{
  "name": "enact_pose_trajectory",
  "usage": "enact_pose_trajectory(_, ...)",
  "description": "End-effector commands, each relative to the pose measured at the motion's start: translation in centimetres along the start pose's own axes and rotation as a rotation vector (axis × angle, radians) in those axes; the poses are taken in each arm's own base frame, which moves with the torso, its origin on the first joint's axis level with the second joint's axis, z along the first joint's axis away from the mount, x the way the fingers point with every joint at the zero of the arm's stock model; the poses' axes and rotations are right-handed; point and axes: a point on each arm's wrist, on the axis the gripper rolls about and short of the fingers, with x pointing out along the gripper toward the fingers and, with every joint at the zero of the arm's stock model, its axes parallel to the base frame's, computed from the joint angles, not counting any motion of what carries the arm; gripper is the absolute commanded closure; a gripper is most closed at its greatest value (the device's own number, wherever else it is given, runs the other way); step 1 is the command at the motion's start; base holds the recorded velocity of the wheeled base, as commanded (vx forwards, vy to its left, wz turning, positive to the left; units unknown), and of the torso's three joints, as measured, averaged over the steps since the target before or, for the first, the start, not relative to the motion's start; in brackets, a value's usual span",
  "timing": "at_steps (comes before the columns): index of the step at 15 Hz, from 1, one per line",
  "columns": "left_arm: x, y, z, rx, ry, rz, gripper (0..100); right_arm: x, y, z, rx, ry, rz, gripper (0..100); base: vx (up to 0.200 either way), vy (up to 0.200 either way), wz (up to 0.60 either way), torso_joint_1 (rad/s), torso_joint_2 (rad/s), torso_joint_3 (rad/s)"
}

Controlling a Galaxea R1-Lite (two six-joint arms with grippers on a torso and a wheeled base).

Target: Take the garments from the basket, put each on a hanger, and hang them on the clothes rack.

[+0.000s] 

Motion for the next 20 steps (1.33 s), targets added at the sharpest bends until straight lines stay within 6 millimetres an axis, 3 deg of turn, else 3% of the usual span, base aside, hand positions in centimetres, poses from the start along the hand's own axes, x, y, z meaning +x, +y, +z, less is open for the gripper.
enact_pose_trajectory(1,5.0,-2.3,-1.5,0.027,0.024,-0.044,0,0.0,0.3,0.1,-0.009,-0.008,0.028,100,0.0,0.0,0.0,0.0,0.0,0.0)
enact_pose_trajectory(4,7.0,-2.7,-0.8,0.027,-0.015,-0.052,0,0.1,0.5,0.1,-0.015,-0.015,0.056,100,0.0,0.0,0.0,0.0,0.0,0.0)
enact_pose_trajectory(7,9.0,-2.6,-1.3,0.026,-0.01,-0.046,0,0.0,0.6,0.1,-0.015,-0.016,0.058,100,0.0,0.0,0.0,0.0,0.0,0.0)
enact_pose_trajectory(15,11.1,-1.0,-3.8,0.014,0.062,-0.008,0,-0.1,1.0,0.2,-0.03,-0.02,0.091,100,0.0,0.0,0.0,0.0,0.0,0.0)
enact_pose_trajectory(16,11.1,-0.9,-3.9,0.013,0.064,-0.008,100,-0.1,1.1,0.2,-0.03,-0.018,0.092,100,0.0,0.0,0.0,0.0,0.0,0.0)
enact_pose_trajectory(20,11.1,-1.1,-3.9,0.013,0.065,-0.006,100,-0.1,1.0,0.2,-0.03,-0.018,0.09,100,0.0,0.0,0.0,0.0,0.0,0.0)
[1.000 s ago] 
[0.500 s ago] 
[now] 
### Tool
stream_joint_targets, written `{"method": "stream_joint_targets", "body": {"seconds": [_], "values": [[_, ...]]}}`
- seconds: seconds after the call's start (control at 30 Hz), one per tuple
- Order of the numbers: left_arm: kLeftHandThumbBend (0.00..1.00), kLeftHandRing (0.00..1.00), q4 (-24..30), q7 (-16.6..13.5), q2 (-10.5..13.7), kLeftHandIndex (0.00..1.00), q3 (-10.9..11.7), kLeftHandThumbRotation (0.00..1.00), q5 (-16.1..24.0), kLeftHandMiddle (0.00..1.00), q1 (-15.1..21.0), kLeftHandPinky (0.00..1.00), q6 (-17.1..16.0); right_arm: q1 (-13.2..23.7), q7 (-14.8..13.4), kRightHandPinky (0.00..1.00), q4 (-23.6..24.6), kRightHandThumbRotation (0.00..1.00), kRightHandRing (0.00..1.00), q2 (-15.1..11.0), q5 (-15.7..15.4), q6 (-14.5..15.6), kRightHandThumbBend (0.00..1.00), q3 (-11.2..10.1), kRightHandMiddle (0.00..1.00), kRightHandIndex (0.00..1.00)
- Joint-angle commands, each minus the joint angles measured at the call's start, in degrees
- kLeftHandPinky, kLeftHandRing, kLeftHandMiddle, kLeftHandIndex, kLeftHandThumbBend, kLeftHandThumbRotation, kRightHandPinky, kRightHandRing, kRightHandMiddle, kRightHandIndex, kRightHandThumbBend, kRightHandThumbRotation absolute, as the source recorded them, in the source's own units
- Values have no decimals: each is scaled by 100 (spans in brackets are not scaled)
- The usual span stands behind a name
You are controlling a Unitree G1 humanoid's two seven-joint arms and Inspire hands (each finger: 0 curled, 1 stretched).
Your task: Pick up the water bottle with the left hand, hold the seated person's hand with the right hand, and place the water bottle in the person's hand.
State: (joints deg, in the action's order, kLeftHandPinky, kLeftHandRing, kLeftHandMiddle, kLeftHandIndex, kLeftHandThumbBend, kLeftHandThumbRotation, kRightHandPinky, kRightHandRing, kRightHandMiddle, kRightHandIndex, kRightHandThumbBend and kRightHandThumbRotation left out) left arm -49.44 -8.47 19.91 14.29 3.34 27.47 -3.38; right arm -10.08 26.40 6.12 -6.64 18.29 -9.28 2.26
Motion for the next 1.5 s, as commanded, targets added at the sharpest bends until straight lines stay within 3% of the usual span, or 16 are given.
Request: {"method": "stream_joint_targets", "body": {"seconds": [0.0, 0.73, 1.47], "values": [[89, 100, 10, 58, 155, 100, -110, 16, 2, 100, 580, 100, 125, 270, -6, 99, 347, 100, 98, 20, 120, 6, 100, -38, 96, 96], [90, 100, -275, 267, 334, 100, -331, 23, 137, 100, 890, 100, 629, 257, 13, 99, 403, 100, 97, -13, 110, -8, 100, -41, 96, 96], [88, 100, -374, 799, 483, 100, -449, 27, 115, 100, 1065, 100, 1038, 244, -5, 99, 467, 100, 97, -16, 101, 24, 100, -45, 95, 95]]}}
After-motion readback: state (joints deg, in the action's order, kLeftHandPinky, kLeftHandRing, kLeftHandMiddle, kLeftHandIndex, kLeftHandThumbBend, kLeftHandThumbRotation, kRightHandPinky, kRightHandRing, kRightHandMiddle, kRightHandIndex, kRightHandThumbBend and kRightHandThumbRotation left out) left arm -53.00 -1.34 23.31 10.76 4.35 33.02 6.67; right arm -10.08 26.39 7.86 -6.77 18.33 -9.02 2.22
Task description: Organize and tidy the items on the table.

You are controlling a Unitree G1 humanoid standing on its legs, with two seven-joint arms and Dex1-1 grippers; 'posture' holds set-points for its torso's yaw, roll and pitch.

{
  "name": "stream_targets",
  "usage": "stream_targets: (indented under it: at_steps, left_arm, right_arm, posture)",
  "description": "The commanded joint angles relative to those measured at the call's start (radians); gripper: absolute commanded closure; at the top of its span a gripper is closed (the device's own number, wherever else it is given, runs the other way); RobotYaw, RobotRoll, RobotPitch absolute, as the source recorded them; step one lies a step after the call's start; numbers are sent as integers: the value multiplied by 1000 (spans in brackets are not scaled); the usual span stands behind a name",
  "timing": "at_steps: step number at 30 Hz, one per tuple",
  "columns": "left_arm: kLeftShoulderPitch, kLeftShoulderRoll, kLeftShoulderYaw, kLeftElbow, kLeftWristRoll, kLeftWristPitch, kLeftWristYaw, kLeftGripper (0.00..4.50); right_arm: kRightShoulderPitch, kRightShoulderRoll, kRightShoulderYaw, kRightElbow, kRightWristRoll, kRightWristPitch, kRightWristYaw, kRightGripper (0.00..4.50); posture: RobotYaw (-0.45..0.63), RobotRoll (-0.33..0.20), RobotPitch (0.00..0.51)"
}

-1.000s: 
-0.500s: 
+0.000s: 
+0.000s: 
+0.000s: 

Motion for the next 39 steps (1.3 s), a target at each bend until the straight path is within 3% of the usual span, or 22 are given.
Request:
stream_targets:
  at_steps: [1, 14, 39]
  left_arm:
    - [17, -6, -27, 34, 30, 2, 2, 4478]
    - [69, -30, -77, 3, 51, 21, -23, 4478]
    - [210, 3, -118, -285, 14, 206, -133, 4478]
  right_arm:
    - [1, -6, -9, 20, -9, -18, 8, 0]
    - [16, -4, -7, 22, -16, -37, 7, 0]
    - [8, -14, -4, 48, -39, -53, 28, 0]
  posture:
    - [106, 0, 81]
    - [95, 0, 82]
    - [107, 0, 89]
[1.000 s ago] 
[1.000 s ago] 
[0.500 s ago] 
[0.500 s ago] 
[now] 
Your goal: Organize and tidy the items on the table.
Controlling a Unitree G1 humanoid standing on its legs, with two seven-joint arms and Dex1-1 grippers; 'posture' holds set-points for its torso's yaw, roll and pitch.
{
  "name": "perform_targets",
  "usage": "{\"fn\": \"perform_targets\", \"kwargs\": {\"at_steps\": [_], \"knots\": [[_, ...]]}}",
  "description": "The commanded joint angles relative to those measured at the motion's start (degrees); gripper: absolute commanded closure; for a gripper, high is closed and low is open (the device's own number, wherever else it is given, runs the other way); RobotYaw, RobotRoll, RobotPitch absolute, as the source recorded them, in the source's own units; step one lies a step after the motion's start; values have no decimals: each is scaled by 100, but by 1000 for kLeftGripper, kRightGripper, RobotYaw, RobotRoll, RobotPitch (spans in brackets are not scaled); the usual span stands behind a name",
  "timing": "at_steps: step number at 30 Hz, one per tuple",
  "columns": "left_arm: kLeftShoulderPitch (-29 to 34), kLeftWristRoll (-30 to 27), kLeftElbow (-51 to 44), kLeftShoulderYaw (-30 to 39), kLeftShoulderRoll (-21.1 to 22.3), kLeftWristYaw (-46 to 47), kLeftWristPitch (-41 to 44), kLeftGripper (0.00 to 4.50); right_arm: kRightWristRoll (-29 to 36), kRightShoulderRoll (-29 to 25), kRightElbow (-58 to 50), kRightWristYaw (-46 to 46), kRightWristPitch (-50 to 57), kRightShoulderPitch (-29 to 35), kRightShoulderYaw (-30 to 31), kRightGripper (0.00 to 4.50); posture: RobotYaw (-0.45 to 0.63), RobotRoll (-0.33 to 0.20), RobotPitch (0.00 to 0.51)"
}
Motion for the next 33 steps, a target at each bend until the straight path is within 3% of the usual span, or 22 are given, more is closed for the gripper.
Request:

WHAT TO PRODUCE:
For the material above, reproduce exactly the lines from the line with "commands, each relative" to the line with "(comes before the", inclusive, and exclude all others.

SOLUTION TO THE EXERCISE:
  "description": "End-effector commands, each relative to the pose measured at the motion's start: translation in centimetres along the start pose's own axes and rotation as a rotation vector (axis × angle, radians) in those axes; the poses are taken in each arm's own base frame, which moves with the torso, its origin on the first joint's axis level with the second joint's axis, z along the first joint's axis away from the mount, x the way the fingers point with every joint at the zero of the arm's stock model; the poses' axes and rotations are right-handed; point and axes: a point on each arm's wrist, on the axis the gripper rolls about and short of the fingers, with x pointing out along the gripper toward the fingers and, with every joint at the zero of the arm's stock model, its axes parallel to the base frame's, computed from the joint angles, not counting any motion of what carries the arm; gripper is the absolute commanded closure; a gripper is most closed at its greatest value (the device's own number, wherever else it is given, runs the other way); step 1 is the command at the motion's start; base holds the recorded velocity of the wheeled base, as commanded (vx forwards, vy to its left, wz turning, positive to the left; units unknown), and of the torso's three joints, as measured, averaged over the steps since the target before or, for the first, the start, not relative to the motion's start; in brackets, a value's usual span",
  "timing": "at_steps (comes before the columns): index of the step at 15 Hz, from 1, one per line",

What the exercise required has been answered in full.